He didn’t stop. He dropped the guitar on the ground went into the crowd, wowed them with some dancing, returned to the guitar and stepped on it with his foot, and the sound produced too was out of the world. He did it many more times, then picked up the guitar, threw it high into the night, caught it with ease and slapped the strings with his palm to produce a beat. He slapped the strings of the guitar again, this time, with the back of his hand and the sound produced was not only pleasurable but different from the first sound produced by the slap with his palm.

He brought the guitar close to his mouth and started playing it with his teeth, and I guess it was at this point that I actually attained ‘orgasm’.I convinced myself that Oliver was still alive at that point.

My surprise however was at the end of the show when I walked to the young man to tell him I am a great fan of his father and had done several pieces on him since after his death. He surprised me by saying, “No sir, I am not Oliver’s son.”
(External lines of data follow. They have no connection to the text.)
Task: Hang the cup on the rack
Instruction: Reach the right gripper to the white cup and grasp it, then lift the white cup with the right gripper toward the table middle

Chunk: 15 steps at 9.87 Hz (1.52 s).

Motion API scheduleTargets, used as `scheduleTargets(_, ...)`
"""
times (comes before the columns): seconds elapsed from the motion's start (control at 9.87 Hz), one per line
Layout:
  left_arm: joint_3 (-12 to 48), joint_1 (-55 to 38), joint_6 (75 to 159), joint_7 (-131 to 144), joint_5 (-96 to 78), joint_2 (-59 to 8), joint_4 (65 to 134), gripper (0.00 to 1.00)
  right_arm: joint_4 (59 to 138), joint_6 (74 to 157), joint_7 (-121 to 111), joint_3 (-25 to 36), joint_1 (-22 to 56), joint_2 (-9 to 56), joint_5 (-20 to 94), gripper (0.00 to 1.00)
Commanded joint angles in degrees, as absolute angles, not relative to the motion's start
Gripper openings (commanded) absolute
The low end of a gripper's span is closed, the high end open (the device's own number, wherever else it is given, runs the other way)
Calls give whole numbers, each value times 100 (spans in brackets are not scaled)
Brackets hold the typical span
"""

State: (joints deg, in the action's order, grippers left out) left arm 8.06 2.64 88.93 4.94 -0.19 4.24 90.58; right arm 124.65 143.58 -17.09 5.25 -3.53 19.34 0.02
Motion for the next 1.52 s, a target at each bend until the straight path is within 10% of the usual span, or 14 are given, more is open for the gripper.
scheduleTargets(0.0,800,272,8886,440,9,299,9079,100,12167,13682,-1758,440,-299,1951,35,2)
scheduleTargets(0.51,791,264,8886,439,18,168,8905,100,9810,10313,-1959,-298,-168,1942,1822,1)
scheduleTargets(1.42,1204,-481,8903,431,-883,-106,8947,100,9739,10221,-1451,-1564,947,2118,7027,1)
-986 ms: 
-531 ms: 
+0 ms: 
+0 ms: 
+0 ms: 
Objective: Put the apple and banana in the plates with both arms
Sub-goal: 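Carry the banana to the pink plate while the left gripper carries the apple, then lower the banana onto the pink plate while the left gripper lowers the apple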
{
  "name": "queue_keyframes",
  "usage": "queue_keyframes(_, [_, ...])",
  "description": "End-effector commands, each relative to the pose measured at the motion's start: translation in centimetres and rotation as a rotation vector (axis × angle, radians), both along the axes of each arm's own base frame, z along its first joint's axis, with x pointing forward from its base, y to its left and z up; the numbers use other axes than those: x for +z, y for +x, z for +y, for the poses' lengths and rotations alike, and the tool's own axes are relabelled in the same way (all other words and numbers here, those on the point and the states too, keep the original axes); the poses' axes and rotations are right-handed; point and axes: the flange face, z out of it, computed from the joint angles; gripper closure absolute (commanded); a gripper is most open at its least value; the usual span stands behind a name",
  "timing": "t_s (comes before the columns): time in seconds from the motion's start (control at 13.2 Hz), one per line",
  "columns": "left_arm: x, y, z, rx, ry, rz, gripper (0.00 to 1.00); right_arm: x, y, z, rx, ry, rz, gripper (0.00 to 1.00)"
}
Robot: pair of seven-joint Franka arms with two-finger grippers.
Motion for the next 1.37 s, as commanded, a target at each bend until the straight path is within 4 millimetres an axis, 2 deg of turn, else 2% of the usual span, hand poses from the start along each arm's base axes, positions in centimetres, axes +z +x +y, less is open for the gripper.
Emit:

I have visited Oliver’s home severally since after his death. I usually do that every August, which was the month of his burial, and same month I was transferred to Anambra. During most of my visit, I had spoken to most of his brothers and relatives, but have never been lucky to speak to Eugene De Coque, Oliver’s younger brother who is his look alike, and equally plays good highlife music.One August, I had thought of interviewing Oliver’s son, Chinedu, who is also a highlife musician and goes by the name; Nedu De Coque. All attempt to track down the young man failed as he dodged me for days on end as if my life depended on the interview, and I lost interest.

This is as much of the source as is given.